Facilitate team-building and collaborative activities. Learning from peers is just as important as learning from professors—if not more so. By choosing to work with me, all my students have something in common, either topical or methodological. I help them make those connections, and I facilitate activities that would allow them to get to know one another and collaborate.

We hold monthly research group meetings and biweekly writing times. We give one another feedback on our writing and presentations. We have mock presentations for thesis defenses. We work together on conference and journal submissions. While I collaborate with them on their first few submissions or invite them to join mine, after some time, they started to take initiative and plan their own collaborations with one another. All of these are done online via Zoom and Discord.

By the time they graduate, my mentees all have quite a few items on their CVs that can help bolster their applications to doctoral programs. But above all, I think the best takeaway is their realization that my research group will always be their academic home, even after they graduate. My students will grow in their own directions and pursue their own passions, but the experience and connections that they share here may remain with them for as long as they find useful. It’s really a community of future scholars that I am developing and supporting.

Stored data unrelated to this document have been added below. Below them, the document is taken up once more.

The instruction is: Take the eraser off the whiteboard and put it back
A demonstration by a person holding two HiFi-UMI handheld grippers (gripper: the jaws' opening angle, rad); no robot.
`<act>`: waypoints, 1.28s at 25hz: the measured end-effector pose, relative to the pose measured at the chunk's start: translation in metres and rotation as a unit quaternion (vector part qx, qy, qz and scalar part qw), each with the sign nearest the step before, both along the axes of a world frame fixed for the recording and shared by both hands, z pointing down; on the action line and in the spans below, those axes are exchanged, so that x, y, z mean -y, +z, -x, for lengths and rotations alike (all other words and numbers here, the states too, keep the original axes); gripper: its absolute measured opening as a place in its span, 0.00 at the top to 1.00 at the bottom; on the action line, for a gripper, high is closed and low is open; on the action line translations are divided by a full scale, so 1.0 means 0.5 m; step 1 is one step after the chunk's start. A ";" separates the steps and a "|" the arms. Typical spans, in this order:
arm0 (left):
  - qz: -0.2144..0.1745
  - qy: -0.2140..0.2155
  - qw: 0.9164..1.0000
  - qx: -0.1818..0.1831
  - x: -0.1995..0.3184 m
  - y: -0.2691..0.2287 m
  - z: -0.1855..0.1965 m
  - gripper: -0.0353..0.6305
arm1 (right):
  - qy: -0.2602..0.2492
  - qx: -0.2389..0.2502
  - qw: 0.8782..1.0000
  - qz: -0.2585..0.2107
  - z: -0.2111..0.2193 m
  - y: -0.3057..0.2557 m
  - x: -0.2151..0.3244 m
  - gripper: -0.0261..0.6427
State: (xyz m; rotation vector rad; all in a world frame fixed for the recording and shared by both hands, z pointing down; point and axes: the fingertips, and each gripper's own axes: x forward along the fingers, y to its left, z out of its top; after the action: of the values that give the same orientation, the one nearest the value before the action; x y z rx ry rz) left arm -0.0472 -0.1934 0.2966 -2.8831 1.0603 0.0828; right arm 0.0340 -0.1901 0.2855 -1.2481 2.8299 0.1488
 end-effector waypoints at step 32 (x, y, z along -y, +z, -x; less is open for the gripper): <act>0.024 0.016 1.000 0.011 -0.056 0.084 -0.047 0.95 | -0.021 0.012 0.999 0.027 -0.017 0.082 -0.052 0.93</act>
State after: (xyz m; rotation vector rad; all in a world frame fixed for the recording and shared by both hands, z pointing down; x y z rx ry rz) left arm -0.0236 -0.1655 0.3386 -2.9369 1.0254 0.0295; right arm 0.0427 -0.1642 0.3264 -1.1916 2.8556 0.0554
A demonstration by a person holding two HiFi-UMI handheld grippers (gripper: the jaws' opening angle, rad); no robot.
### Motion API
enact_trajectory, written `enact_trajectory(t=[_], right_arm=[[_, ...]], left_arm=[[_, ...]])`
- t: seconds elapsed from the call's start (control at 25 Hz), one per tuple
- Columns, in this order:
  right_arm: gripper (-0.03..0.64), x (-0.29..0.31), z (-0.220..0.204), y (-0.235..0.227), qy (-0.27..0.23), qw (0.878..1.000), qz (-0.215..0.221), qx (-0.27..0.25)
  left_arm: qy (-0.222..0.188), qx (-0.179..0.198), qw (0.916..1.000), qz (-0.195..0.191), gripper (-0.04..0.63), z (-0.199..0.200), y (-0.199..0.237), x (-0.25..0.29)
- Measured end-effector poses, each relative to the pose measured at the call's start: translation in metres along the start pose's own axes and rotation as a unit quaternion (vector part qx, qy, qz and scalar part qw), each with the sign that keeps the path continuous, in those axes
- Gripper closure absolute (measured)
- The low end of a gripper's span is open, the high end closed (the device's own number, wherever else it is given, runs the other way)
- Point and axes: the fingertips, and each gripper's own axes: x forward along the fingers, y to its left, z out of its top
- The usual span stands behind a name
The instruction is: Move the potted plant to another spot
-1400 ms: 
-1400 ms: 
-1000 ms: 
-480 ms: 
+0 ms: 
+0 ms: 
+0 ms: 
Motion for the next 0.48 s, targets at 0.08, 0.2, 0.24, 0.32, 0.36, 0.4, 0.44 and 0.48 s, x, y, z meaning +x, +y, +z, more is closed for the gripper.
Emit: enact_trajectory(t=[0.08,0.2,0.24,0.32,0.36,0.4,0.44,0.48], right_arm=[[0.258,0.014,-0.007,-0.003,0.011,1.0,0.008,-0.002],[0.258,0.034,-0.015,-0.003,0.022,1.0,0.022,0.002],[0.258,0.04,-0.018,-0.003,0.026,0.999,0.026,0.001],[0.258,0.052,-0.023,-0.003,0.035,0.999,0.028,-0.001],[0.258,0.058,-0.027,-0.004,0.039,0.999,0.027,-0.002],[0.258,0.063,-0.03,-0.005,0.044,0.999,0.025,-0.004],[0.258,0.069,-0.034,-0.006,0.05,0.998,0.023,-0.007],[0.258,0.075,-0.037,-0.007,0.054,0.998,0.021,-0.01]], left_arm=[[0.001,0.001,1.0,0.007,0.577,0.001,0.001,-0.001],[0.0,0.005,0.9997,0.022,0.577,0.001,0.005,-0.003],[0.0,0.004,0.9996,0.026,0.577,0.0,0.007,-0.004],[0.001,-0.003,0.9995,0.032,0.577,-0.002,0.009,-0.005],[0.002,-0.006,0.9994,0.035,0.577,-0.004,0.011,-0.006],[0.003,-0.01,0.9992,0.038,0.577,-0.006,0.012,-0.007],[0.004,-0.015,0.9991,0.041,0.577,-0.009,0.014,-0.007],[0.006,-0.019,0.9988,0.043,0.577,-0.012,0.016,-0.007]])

Have fun and be authentic. Finally, people learn best when they are having fun. After all, we do this because we want to do it. I never romanticize life in academe, and often, I’m simply too overworked to put on a show. Instead, my mentees see me in my most authentic moments (e.g., having barely slept in days due to a sick kid and tough deadlines). They hear my complaints about evil Reviewer No. 2 and picky editors.

On tough days, I share motivational quotes to keep the gang going. We celebrate birthdays and backward hole-in-one cornhole throws. My students nicknamed me Mighty Mai T, and they still need to come up with a logo design for our research group T-shirts, because they are way better at memes and graphic design than I am.

When I know that they want to apply to highly ranked Ph.D. programs, I am frank and up front with them about the potential competition that they will face. I tell them, “I know you have already worked really hard to balance academics, life and work. But if this is your goal, you’ll need to work even harder to compete with those full-time students with more accomplishments on their CVs.” My students understand that academe is not all rainbows and unicorns, and they are ready.

If you are concerned about mentoring students online, don’t be. My online students have given me more than I’ve given them well before I ever meet them in person.